Kritik an der Arbeit gab es dabei kaum. Beschlüsse im Aufsichtsrat, dem unter anderem die neun Bürgermeister im Kreis angehören, wurden meist einvernehmlich gefasst. Und man habe erfolgreich gearbeitet, betont WfG-Geschäftsführer Rolf Adolphs: "Wir haben in den letzten zehn Jahren 50 Hektar Gewerbeflächen an 97 Unternehmen verkauft."

Doch seit der Kommunalwahl im vergangenen Herbst hat sich das Klima rund um die Wirtschaftsförderungsgesellschaft verändert. Die Kreistagsfraktionen von CDU, SPD, FDP und Grünen haben sich in seltener Einmütigkeit darauf verständigt, die Arbeit der WfG neu zu ordnen. Konkrete Kritik gibt es dabei nicht; pauschal heißt es, es sei zu wenig geschehen, es gingen zu wenig Impulse für die Wirtschaftsförderung aus.

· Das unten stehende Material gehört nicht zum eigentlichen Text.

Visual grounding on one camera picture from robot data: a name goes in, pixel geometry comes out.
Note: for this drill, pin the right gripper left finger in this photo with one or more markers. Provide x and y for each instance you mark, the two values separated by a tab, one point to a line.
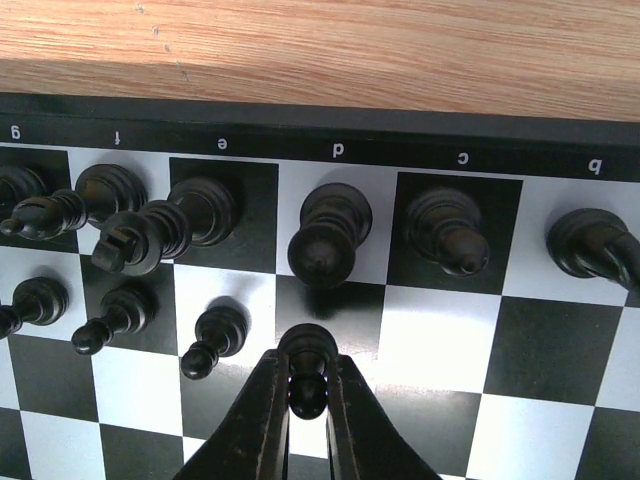
252	440

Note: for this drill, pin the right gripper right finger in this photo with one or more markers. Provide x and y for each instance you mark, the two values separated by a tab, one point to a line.
363	442

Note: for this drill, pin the black pawn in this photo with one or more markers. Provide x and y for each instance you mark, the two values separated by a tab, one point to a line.
39	301
220	331
125	310
309	349

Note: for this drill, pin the black magnetic chess board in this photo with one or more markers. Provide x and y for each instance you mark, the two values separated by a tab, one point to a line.
520	371

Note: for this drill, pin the black queen piece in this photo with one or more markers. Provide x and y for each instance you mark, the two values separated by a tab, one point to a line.
335	219

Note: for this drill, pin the black bishop piece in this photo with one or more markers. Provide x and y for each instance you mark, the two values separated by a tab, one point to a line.
101	191
442	225

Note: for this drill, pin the black king piece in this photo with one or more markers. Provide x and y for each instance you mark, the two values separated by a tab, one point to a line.
198	211

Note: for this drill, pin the black knight piece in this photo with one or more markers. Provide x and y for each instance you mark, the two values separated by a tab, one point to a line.
19	183
589	243

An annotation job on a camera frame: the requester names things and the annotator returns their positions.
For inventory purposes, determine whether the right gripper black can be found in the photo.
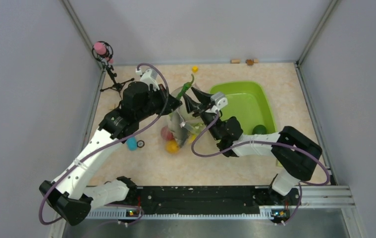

Deshalb will die "Große Koalition" den Gesellschaftsvertrag der WfG durch den Kreistag ändern lassen. Er entspreche nicht mehr den geänderten Anforderungen des Gesellschaftsrechts; gerade die Pflichten der Aufsichtsräte hätten sich verändert.

Schon unmittelbar nach der Wahl hatte die Politik die Besetzung des Aufsichtsrates verändert. Statt 16 gibt es nun 19 Mitglieder, die Position der Politik ist durch mehr Kreistagsabgeordnete gestärkt worden.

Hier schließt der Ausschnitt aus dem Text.